Premise

I just saw “Point Break” for the first time. I have no idea why I never saw this film before — after all, it has been around for twenty years. But there you have it. The only reason I saw it is now that I am going through the entire oeuvre of its director, Katherine Bigelow, one film at a time. So far I’ve seen “The Loveless”, “Near Dark”, “Point Break”, “Strange Days”, and of course “The Hurt Locker”, which means I’m just short of having seen half her films.

The astonishing thing about “Point Break” is that — in sheer movie terms — it’s one of the best films I’ve ever seen, in spite of a premise that is completely ridiculous. I don’t mean a flawed premise.

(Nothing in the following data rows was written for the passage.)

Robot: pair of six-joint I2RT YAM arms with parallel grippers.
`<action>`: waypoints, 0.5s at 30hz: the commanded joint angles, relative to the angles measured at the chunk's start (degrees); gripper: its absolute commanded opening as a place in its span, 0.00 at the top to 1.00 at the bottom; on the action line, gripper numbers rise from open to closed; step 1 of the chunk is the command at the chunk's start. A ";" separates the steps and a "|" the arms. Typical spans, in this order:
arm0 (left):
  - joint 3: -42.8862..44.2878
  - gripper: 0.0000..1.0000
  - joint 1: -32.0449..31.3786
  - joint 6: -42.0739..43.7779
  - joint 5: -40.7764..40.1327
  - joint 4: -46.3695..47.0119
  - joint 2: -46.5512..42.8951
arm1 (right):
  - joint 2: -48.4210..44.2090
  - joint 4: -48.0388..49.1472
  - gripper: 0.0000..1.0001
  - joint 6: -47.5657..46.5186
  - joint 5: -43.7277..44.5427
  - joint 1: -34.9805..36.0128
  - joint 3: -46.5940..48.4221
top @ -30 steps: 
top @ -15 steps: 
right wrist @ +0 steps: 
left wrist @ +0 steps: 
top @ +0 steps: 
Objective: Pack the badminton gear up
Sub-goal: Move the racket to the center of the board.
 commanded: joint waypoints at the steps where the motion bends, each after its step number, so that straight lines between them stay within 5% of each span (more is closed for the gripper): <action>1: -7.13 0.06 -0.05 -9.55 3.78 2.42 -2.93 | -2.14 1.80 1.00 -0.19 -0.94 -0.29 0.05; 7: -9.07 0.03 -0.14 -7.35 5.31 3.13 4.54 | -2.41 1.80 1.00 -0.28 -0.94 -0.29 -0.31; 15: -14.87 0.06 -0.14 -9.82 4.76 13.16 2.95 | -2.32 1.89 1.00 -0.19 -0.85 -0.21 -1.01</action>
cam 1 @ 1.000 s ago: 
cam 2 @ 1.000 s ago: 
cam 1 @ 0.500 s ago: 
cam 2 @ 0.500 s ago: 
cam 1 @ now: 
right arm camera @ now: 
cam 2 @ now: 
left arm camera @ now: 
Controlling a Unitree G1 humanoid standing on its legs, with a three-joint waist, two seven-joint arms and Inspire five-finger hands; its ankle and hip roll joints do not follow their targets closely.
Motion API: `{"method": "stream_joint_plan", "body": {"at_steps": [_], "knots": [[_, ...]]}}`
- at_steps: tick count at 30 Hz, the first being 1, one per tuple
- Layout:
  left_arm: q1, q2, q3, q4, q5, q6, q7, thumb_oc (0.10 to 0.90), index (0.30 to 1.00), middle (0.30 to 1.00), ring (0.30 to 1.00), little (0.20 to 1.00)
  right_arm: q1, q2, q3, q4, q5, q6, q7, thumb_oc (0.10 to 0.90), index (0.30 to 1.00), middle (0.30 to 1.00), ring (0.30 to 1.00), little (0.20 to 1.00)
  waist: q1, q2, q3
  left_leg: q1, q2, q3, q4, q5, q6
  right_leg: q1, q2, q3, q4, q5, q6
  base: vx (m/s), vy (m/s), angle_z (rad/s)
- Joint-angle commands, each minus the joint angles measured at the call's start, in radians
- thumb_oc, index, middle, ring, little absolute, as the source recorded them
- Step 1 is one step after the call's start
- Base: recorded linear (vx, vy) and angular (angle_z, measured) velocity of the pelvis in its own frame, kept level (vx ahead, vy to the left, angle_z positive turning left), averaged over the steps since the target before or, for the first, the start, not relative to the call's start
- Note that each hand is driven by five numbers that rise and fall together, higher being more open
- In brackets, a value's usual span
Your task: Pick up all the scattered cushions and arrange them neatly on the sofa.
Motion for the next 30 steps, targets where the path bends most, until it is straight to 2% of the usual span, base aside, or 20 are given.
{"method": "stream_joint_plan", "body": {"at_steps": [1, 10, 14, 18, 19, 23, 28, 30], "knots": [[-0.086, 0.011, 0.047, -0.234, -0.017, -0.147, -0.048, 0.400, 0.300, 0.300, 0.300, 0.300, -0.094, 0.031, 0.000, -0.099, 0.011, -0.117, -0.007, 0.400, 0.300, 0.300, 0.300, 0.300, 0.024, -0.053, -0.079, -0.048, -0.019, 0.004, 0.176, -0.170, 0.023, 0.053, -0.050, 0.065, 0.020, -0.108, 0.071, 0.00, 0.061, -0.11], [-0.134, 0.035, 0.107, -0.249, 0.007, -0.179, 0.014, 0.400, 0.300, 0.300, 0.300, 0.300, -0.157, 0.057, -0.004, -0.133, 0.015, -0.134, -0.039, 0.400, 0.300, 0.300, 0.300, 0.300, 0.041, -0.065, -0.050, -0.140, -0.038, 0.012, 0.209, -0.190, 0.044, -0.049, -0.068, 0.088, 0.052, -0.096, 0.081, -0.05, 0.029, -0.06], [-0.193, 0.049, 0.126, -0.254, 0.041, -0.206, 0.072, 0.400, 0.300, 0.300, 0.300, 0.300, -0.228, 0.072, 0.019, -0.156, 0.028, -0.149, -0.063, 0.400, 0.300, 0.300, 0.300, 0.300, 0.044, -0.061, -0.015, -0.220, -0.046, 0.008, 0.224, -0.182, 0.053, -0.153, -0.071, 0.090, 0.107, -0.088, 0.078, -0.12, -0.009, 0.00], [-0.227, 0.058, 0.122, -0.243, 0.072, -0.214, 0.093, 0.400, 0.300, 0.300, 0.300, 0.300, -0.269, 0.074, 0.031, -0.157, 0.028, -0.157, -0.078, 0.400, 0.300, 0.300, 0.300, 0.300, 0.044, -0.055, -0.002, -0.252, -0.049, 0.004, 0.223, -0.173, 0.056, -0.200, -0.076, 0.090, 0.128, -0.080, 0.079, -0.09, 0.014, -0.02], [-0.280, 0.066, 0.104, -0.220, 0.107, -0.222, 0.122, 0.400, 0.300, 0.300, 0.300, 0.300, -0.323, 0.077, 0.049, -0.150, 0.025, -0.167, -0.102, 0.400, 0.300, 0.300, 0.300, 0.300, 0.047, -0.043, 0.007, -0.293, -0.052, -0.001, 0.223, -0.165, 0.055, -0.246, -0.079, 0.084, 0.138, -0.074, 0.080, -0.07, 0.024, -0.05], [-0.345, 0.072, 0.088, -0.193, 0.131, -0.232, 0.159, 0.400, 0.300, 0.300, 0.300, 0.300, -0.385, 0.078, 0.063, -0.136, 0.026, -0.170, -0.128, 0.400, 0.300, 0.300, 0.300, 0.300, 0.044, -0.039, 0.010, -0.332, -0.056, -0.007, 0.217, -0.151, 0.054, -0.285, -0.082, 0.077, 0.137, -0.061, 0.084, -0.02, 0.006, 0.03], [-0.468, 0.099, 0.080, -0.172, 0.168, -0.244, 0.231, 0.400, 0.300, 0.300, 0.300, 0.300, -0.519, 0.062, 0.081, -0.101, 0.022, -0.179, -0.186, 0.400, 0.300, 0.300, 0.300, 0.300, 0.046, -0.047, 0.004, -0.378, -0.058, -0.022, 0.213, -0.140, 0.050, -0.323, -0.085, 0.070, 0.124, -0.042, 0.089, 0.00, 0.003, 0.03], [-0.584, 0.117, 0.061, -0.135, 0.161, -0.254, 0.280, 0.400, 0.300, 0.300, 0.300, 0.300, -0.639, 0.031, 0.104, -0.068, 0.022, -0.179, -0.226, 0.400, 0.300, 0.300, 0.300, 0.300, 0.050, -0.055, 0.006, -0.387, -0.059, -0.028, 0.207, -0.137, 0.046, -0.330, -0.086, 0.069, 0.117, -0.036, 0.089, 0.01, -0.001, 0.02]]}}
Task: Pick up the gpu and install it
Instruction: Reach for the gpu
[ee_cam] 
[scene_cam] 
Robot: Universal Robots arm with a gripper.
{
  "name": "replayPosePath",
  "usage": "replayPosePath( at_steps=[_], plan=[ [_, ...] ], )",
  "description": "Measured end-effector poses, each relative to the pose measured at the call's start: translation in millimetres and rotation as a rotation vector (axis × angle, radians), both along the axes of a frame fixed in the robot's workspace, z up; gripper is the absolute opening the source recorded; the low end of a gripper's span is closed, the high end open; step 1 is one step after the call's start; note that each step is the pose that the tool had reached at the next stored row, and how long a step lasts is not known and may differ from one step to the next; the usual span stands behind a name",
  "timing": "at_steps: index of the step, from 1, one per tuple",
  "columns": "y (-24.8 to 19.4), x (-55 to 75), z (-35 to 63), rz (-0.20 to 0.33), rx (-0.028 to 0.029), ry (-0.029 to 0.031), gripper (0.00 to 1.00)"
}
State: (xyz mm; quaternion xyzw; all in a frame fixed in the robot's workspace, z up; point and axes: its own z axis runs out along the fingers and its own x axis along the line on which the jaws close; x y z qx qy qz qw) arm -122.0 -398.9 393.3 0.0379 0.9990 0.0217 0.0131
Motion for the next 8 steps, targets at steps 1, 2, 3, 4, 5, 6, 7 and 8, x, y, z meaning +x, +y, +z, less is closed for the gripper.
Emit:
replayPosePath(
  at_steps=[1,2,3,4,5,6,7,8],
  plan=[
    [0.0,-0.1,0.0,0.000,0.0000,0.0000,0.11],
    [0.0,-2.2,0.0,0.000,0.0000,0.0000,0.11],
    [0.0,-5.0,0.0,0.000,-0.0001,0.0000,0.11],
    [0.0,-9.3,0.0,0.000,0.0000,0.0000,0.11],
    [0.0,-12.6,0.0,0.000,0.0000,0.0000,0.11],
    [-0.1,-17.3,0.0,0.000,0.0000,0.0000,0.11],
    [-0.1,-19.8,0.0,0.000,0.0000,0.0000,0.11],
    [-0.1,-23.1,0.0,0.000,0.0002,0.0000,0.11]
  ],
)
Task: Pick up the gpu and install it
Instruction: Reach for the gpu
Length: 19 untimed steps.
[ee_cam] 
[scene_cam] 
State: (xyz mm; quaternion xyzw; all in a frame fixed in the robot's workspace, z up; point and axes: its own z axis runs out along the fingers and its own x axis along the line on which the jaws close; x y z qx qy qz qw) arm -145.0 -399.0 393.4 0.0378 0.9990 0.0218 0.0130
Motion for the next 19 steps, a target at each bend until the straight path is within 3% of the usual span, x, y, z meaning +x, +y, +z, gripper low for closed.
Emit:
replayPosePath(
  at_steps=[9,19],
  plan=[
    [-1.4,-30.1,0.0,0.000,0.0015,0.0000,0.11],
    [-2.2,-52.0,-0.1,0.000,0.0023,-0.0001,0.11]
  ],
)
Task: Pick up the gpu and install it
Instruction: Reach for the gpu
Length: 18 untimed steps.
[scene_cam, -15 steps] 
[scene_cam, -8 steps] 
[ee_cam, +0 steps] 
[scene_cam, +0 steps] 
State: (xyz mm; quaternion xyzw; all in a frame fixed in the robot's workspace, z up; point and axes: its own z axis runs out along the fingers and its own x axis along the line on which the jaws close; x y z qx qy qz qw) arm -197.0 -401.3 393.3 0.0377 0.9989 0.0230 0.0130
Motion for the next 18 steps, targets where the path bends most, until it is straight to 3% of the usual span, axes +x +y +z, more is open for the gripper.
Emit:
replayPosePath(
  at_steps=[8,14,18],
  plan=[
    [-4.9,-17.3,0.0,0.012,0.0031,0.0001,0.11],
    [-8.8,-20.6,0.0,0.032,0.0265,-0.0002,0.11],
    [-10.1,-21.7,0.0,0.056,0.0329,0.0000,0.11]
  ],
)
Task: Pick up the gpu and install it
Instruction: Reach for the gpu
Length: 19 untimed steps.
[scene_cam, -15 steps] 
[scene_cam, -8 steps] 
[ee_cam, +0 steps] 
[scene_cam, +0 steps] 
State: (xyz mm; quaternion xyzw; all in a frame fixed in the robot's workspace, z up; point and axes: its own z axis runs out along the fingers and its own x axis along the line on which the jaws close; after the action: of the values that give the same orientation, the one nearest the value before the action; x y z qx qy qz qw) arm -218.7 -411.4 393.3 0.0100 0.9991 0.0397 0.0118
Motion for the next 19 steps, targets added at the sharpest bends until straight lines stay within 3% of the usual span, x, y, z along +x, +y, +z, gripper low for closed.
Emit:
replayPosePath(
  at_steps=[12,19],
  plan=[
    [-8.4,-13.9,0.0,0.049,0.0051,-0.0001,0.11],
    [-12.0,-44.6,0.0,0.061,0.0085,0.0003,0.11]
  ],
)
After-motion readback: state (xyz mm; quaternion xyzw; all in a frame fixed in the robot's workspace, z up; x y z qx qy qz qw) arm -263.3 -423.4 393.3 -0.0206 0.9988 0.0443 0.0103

I mean an in-your-face, pointedly, aggressively ridiculous premise, one that practically puts on a clown suit with pink bunny ears, sticks a banana up its nose and dances the cha-cha on the ceiling with your pet goldfish.

And yet the film works, and works completely, due to utter conviction of execution at every level under the expert directorial command of Ms. Bigelow. I suspect this is true of every Bigelow film. Think back to when you saw “The Hurt Locker”. Psychologically that film takes you to some pretty strange places, and demands an awful lot of faith from its audience. Imagine the same material in the hands of a hack director — it could have been excruciatingly bad, bordering on offensive. But in Katherine Bigelow’s genius hands, it brought you deep into the minds of its characters, going on to win a richly deserved Best Picture Oscar in the process.

Maybe it’s actually a good quality of “Point Break” that its fundamental idea, the situation it asks us to accept, is so completely insane and nonsensical that the audience, once won over by the sheer intensity and conviction up there on the screen, is won over completely.

I wonder whether she could pull this off with any premise. Could there be a premise for a movie that is so crazy that even Katherine Bigelow couldn’t turn it into a great film? I’m open to suggestions. :-)

One Response to “Premise”

  1. Joshua Ellis says:

    I think “Near Dark” is one of the most perfect horror films ever made. The scene in the roadhouse, in particular, is one of the finest pieces of Midwestern noir ever put to film.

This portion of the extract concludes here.